● **Exercise instructions**
Lines with the word "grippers" are the answer; copy each of them from the data below.
### Provided material ###
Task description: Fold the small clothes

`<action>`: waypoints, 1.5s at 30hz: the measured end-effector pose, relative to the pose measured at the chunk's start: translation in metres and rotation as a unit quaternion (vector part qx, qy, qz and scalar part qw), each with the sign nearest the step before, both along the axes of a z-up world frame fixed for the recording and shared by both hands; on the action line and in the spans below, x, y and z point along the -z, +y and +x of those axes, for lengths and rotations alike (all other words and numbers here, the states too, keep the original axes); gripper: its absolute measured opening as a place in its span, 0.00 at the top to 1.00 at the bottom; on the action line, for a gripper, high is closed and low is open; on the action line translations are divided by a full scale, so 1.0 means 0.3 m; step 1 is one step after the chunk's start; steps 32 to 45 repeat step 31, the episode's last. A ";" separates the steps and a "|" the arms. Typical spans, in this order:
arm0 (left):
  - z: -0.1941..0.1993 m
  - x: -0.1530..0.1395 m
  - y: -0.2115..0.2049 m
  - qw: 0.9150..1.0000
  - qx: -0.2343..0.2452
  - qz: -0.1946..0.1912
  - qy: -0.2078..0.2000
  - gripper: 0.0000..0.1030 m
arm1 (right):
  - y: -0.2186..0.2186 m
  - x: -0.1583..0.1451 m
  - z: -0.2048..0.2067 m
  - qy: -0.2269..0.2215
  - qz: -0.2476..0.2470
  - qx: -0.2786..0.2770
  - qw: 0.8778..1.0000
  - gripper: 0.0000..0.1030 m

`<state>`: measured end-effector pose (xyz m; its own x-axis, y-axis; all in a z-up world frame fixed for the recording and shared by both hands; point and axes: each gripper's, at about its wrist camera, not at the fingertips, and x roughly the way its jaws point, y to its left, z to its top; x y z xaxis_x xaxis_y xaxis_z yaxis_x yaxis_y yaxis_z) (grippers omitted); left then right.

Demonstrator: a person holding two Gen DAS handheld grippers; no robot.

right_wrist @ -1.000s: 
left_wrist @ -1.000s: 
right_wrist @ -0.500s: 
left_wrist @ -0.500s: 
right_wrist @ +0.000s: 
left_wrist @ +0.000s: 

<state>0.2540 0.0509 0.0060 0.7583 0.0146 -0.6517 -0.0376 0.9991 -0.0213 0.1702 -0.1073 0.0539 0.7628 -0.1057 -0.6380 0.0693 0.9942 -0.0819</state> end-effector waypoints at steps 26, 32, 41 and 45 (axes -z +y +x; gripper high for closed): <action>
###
● **Output**
`<state>`: measured end-effector pose (xyz m; its own x-axis, y-axis; all in a z-up world frame fixed for the recording and shared by both hands; point and axes: each gripper's, at about its wrist camera, not at the fingertips, and x roughly the way its jaws point, y to its left, z to its top; x y z xaxis_x xaxis_y xaxis_z yaxis_x yaxis_y yaxis_z) (grippers omitted); left then right.
Demonstrator: a person holding two Gen DAS handheld grippers; no robot.

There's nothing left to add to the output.